Abstract

Background: Geographic and temporal distribution of disparity authorships is unclear. Our aim was to examine authorship trends in 2020-2023 American Heart Association (AHA) abstracts reporting social and demographic disparities. Methods: We reviewed 801 AHA conference abstracts, analyzing 723 reports. Regional information of authors and their reported disparities related to gender, race, region, healthcare access (HCA), comorbidities (CO), socioeconomic status (SES) were collected. Descriptive and trend analyses were performed using Chi-square tests, and Pearson's and Kendall's Tau b correlation tests. P <0.05 was considered significant. Results: We analyzed 1440 primary and senior authorships from 723 abstracts. The majority of authors (92%) were from North America, predominantly USA (90%), with a significant representation from the South (33.6%) vs. other regions (Image 1). Disparities on outcomes such as race, gender, SES, CO, geographical locations, and HCA were reported as 53.9%, 33.9%, 26.6%, 24.9%, 17.8%, and 13.6% respectively.

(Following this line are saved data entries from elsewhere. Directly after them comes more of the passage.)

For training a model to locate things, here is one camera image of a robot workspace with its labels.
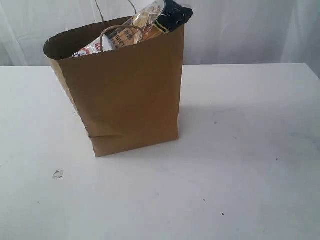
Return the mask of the spaghetti packet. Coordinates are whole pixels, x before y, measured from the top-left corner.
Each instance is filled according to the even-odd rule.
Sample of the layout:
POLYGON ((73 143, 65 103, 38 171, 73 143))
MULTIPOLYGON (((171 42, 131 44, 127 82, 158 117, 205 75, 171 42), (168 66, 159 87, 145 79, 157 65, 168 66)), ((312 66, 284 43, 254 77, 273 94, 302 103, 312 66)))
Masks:
POLYGON ((192 8, 174 0, 156 0, 106 36, 114 49, 120 49, 171 33, 193 14, 192 8))

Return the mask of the brown paper shopping bag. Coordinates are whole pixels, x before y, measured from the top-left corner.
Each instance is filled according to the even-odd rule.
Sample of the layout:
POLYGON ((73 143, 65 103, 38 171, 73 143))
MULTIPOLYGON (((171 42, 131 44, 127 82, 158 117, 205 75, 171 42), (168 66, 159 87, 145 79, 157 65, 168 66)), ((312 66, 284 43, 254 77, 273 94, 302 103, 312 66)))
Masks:
POLYGON ((96 157, 179 138, 185 24, 134 45, 72 57, 133 16, 71 29, 43 47, 96 157))

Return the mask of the clear plastic scrap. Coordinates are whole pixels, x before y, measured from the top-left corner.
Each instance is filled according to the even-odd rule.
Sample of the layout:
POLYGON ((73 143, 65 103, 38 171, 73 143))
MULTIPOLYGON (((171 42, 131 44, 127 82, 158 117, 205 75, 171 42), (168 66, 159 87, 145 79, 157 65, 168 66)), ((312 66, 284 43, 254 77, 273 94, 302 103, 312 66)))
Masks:
POLYGON ((53 179, 61 179, 64 176, 64 170, 56 170, 55 173, 53 174, 52 178, 53 179))

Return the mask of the small white blue milk carton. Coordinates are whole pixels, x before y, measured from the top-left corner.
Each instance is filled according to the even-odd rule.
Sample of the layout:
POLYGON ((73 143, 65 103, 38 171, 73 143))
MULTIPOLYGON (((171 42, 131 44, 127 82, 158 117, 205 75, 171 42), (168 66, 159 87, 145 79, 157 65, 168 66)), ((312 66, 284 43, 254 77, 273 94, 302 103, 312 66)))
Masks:
POLYGON ((110 39, 106 35, 103 35, 102 43, 100 42, 100 37, 98 37, 93 42, 89 43, 87 46, 75 52, 71 57, 77 58, 77 57, 88 56, 92 54, 98 54, 101 52, 101 45, 103 47, 103 50, 102 50, 103 52, 114 50, 114 47, 110 39))

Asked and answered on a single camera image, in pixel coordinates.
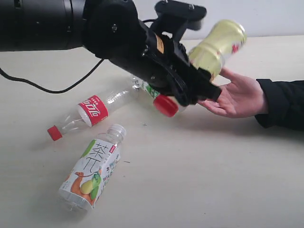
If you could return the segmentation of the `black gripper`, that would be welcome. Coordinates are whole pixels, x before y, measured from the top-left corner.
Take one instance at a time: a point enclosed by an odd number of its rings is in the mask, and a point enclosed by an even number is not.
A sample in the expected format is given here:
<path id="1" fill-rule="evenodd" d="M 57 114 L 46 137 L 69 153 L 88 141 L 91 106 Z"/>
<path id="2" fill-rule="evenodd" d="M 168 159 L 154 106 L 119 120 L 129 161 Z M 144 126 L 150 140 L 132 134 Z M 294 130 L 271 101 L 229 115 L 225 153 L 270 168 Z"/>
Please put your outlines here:
<path id="1" fill-rule="evenodd" d="M 183 44 L 167 35 L 157 35 L 143 22 L 111 63 L 146 81 L 161 94 L 174 96 L 181 106 L 207 99 L 217 101 L 222 92 L 210 82 L 209 71 L 190 64 Z"/>

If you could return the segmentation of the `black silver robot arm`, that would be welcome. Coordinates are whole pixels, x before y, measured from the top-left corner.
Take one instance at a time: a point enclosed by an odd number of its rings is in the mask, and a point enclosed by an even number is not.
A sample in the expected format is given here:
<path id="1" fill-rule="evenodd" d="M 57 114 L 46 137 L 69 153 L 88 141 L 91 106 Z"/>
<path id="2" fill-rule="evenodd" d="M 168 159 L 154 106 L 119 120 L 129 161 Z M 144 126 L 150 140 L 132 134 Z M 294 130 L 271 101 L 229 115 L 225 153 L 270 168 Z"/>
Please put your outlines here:
<path id="1" fill-rule="evenodd" d="M 155 11 L 157 18 L 147 26 L 131 0 L 3 0 L 0 49 L 84 47 L 182 106 L 217 100 L 221 89 L 211 82 L 211 73 L 194 66 L 180 42 L 187 29 L 201 28 L 206 8 L 161 0 Z"/>

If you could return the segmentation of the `black sleeved forearm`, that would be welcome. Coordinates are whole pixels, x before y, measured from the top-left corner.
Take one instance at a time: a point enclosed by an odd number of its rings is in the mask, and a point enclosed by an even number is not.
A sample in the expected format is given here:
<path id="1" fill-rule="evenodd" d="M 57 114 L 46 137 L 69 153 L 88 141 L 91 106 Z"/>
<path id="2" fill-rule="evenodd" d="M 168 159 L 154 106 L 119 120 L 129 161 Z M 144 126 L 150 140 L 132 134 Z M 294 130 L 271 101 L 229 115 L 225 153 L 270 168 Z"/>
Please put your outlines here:
<path id="1" fill-rule="evenodd" d="M 258 79 L 268 106 L 267 114 L 257 114 L 255 119 L 264 128 L 279 126 L 304 130 L 304 82 L 271 81 Z"/>

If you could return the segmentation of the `open bare human hand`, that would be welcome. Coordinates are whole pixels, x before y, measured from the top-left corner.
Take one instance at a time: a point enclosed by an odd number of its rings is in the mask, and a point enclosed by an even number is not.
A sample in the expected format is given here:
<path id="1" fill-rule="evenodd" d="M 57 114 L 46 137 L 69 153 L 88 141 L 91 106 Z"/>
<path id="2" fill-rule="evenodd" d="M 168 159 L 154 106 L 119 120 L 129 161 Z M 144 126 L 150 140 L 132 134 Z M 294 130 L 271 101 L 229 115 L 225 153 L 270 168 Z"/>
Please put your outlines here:
<path id="1" fill-rule="evenodd" d="M 248 118 L 268 113 L 268 103 L 260 84 L 247 76 L 223 68 L 220 75 L 230 83 L 222 85 L 217 101 L 199 101 L 213 114 L 227 118 Z"/>

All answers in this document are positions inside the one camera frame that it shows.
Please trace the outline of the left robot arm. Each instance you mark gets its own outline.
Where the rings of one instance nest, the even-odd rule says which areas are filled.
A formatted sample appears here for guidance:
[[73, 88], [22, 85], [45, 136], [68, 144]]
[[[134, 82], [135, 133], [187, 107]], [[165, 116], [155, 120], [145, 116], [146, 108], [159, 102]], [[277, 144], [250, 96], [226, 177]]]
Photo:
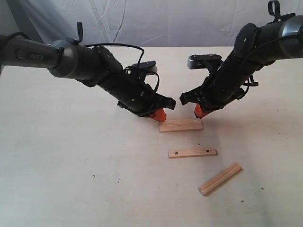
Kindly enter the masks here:
[[1, 35], [0, 65], [45, 68], [57, 78], [99, 86], [118, 100], [119, 107], [159, 122], [166, 120], [164, 109], [176, 105], [173, 98], [157, 93], [158, 85], [145, 83], [146, 76], [157, 75], [155, 61], [123, 67], [103, 45], [89, 48], [67, 40], [42, 44], [22, 33]]

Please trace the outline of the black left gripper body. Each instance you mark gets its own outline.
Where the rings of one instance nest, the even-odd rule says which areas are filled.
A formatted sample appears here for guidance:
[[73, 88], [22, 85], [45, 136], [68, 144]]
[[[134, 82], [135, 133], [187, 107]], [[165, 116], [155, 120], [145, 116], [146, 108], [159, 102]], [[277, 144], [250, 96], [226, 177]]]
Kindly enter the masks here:
[[151, 117], [156, 111], [155, 96], [160, 83], [159, 75], [153, 75], [158, 77], [155, 88], [144, 82], [148, 75], [138, 70], [105, 70], [98, 74], [97, 85], [115, 97], [122, 108], [137, 116]]

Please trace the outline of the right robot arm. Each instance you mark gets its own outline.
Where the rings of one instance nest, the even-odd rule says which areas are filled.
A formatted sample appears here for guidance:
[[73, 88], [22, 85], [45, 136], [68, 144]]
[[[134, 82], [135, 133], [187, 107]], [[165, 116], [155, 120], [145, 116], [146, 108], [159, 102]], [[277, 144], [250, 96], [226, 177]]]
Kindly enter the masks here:
[[245, 25], [238, 33], [233, 50], [225, 60], [220, 55], [191, 55], [187, 66], [191, 70], [207, 69], [209, 75], [202, 85], [182, 93], [182, 105], [195, 103], [195, 115], [201, 119], [223, 109], [257, 87], [253, 74], [277, 60], [298, 59], [303, 56], [303, 17], [285, 15], [262, 27]]

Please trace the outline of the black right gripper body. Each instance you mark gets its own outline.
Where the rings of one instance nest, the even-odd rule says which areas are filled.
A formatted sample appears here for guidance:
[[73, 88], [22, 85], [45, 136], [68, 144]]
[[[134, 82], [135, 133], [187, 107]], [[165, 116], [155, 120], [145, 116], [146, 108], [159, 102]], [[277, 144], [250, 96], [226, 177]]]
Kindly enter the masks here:
[[216, 111], [235, 99], [241, 99], [245, 95], [241, 86], [256, 85], [248, 80], [258, 70], [258, 63], [229, 56], [217, 70], [208, 70], [210, 74], [201, 87], [203, 101], [200, 106], [203, 111]]

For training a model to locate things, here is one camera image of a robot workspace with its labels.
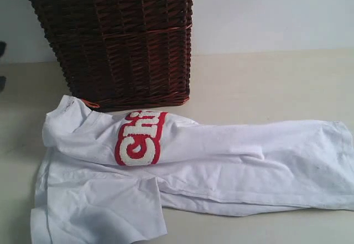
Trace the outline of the white t-shirt with red print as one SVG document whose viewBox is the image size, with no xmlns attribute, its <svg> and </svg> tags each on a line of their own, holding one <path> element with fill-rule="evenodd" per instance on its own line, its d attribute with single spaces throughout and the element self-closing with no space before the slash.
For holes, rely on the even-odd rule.
<svg viewBox="0 0 354 244">
<path fill-rule="evenodd" d="M 32 243 L 151 240 L 166 234 L 164 207 L 353 210 L 353 141 L 341 122 L 213 126 L 163 111 L 113 116 L 65 95 L 42 136 Z"/>
</svg>

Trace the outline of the dark brown wicker basket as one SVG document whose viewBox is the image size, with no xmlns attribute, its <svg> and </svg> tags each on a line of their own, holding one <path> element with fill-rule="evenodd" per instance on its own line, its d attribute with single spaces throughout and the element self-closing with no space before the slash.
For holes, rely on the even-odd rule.
<svg viewBox="0 0 354 244">
<path fill-rule="evenodd" d="M 193 0 L 29 0 L 71 94 L 99 111 L 190 96 Z"/>
</svg>

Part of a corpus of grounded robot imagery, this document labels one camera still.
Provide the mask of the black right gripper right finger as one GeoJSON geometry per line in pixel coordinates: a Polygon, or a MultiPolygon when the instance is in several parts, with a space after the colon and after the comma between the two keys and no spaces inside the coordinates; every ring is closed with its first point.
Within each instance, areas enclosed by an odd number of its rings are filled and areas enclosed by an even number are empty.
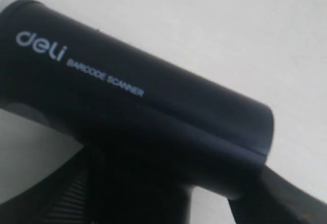
{"type": "Polygon", "coordinates": [[[326,203],[265,167],[241,198],[228,201],[235,223],[326,223],[326,203]]]}

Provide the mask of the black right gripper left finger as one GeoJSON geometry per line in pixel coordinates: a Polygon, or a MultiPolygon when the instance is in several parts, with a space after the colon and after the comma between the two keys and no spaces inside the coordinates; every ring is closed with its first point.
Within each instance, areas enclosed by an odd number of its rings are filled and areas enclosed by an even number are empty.
{"type": "Polygon", "coordinates": [[[95,210],[97,149],[83,147],[51,176],[51,197],[38,223],[98,223],[95,210]]]}

From 2020 to 2023, there was a declining trend in authors reporting on gender (ptrend<0.001) and HCA (ptrend-0.03) disparities, whereas disparities on SES had an increasing trend (ptrend<0.001). An increase in reporting of gender disparities was associated with increased reporting of racial disparities (r = .081, τb = .081). We also found positive correlations between SES and HCA (r = .155, τb = .155). Conversely, there was a negative correlation between gender and SES (r = -0.133, τb = -0.133), and between CO and healthcare access HCA (r = -0.078, τb = -0.078). All correlations were statistically significant (p < 0.05). Conclusion: The trends show that authors have reported more SES disparities in recent times compared to HCA, race, and gender. With expected financially challenging times ahead, to address these findings, it remains important to focus research on income based equalities in HCA and outcomes.